Core features of Parquet:
Efficient storage and compression: Parquet uses efficient encoding and compression techniques to store data in a columnar format, reducing the storage space and improving the read performance
Support for various compression algorithms: Parquet supports various compression algorithms such as Snappy, Gzip, and LZO
Support for complex data types: Parquet supports complex data types such as nested fields, arrays, and maps, making it suitable for handling complex data structures
Efficient encoding and decoding schemes: Parquet provides efficient encoding and decoding schemes for complex data types, improving the read and write performance
Pyarrow
Pyarrow is a cross-language development platform for in-memory data that provides efficient data interchange between Python and other languages. It is designed to support complex data structures and is ideal for big data processing.
Pyarrow provides efficient data interchange between Python and other languages, enabling seamless data exchange between different systems
It supports various data types and complex data structures, making it suitable for handling complex data processing tasks

The helpers.hparquet module provides a set of helper functions to manage Parquet files using the pyarrow library.

Upgraded pyarrow to 14.0.2 -> 15.0.0
Update outomes in the tests due to the new version of pyarrow changed the size of the some Parquet files
Delete partition_filename from to_partitioned_parquet() function
Delete partition_filename_cb in the pq.write_to_dataset() call
Delete partition_filename arguments from the all calls of to_partitioned_parquet() function
In the list_and_merge_pq_files()
In the pq.ParquetDataset() change use_legacy_dataset=True to partitioning=None
Introduce purify_parquet_file_names() in the helpers/hunit_test.py

The upgrade to pyarrow 15.0.0 is necessary to keep the library up-to-date and benefit from the latest features and improvements
Due the partition_filename_cb is deprecated in the new version of pyarrow, it is necessary to remove it from the to_partitioned_parquet() function
After discussion with the team, we decided to remove the partition_filename from the to_partitioned_parquet() function
The consequence of this change is that the Parquet files will be saved with the default names like <guid>-<number>.parquet for example f3b3e3e33e3e3e3e3e3e3e3e3e3e3e3e-0.parquet
In the pyarrow 1.15.0 the use_legacy_dataset is deprecated and the partitioning should be used instead
When we use the partitioning=None in pq.ParquetDataset() then we will not use the partitioning and will not add the partitioned columns to the dataset
Some tests expect the Parquet files with the name data.parquet.
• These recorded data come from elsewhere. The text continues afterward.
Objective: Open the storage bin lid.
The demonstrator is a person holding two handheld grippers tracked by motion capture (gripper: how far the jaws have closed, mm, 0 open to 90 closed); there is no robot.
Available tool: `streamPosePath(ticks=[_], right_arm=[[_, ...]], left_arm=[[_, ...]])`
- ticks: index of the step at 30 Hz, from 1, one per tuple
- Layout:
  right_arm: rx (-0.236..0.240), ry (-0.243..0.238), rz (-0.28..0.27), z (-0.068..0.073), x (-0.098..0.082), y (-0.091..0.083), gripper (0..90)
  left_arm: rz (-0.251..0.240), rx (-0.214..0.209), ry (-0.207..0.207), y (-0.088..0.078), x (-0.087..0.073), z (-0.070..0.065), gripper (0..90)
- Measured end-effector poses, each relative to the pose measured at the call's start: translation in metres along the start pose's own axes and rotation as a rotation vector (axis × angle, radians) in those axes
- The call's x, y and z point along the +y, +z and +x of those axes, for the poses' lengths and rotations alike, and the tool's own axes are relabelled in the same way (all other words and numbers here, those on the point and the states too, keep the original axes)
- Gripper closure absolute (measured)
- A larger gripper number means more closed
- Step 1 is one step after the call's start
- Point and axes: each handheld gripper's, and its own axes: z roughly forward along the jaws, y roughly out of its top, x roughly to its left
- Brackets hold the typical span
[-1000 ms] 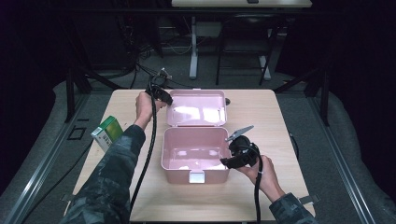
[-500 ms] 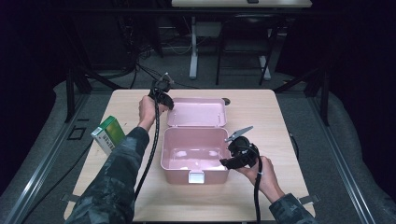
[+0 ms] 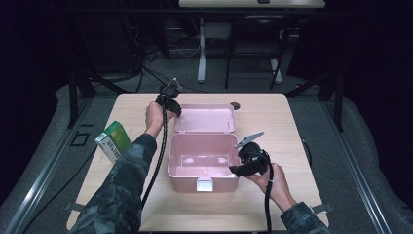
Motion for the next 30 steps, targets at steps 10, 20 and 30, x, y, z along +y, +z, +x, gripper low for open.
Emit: streamPosePath(ticks=[10,20,30], right_arm=[[-0.001,0.005,-0.002,0.0,0.0,0.0,47.6],[0.006,0.024,-0.004,0.0,0.0,-0.001,38.0],[0.016,0.027,-0.058,-0.005,-0.005,-0.017,16.2]], left_arm=[[0.008,-0.009,-0.017,-0.001,-0.002,0.007,60.4],[-0.008,0.015,-0.009,-0.017,-0.002,0.014,35.3],[-0.005,0.009,0.066,-0.051,-0.006,0.02,17.1]])
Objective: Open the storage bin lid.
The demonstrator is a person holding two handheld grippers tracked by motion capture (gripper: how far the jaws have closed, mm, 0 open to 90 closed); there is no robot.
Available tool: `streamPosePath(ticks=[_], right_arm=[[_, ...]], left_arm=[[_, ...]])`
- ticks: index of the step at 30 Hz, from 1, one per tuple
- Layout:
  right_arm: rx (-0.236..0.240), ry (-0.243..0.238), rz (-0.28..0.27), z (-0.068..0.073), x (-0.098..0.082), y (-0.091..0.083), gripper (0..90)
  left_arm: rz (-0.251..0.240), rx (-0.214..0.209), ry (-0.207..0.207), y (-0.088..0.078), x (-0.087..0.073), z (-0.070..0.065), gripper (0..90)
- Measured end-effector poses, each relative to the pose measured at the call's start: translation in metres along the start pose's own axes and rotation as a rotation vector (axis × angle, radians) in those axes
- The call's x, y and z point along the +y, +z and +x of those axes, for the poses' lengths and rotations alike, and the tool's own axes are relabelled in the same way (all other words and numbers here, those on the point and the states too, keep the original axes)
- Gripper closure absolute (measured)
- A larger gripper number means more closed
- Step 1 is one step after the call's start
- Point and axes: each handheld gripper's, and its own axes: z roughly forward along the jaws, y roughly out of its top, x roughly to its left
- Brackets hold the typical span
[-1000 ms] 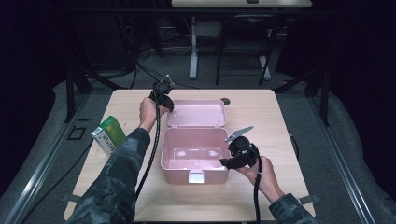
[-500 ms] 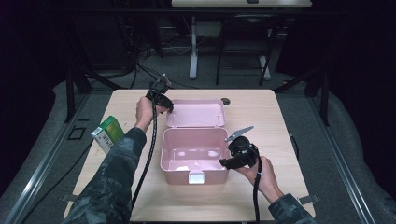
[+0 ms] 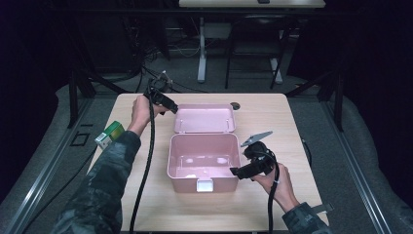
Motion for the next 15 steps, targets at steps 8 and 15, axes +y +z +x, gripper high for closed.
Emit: streamPosePath(ticks=[8,15], right_arm=[[-0.016,0.013,-0.069,-0.004,-0.007,-0.023,6.9],[-0.032,0.048,-0.109,-0.015,-0.025,-0.042,0.0]], left_arm=[[0.0,0.004,0.064,-0.029,-0.009,0.001,10.0],[-0.008,-0.004,0.109,-0.056,-0.021,0.001,3.3]])
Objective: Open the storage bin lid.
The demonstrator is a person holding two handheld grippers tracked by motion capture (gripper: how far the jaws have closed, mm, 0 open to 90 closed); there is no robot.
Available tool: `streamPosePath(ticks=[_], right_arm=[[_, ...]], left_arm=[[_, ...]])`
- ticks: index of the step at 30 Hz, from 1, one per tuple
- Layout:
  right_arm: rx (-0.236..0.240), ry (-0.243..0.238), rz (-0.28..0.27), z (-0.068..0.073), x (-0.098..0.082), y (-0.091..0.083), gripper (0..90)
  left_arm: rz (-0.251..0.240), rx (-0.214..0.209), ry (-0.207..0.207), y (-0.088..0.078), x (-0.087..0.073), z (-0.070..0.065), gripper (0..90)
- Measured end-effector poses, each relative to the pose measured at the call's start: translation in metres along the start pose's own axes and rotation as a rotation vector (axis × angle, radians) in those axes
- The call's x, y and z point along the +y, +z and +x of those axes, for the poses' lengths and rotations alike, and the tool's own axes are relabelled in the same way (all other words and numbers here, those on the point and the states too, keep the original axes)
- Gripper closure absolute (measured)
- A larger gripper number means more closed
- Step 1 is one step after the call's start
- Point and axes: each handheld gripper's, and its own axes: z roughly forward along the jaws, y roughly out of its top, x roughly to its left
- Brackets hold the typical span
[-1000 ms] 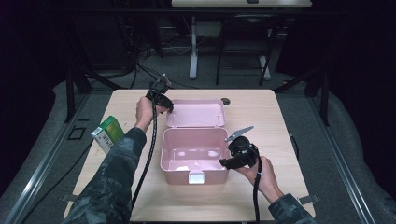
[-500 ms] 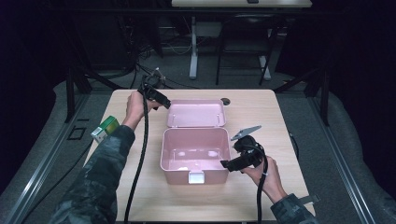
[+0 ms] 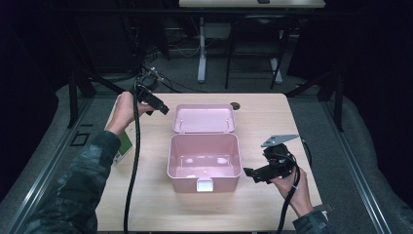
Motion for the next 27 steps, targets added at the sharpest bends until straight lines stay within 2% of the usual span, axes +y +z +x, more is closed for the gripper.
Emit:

The purify_parquet_file_names() changes the names of the Parquet files to data.parquet in the goldens

Context: Before the upgrade to pyarrow 15.0.0, casting the time unit to us was necessary to avoid the pyarrow.lib.ArrowInvalid exception.
Problem: In pyarrow 15.0.0, this exception is no longer raised, and the time unit is preserved correctly.
Insight: Casting the time unit to us in the to_parquet() function is no longer necessary and can be removed. At the same time, casting to us in the to_parquet() function does not make sense since the time unit will be converted back to ns in the from_parquet() function.
Solution: Remove the casting of the time unit to us in the to_parquet() function.

Context: The pyarrow version prior to 15.0.0 did not correctly preserve the time unit information when reading data back from Parquet files. That's why casting the time unit to ns was necessary in the from_parquet() function.
Problem: Since the upgrade to pyarrow 15.0.0, casting the time unit to ns is no longer necessary, as the new version of pyarrow correctly preserves the time unit. See the Pyarrow issue for details: https://github.com/apache/arrow/issues/33321 When reading Parquet files with a time unit that is not in ['us', 'ns'], the pyarrow.lib.ArrowInvalid exception could be raised. This could occur when Pyarrow attempts to cast the time unit to a lower resolution. This behavior is tested in the test_parquet_files_with_mixed_time_units_2 test. In this case, the alphabetical order of the files is important. The data from the first file will be cast to the time unit of the rest of the files.
Insight: The general approach is to preserve the time unit information after reading data back from Parquet files. Currently, resolving this issue is challenging because Parquet data is mixed with data from CSV files, which convert the time unit to ns by default. Refer to CmampTask7331 for details. https://github.com/cryptokaizen/cmamp/issues/7331
Solution: Retain the casting of the time unit to ns in the from_parquet() function.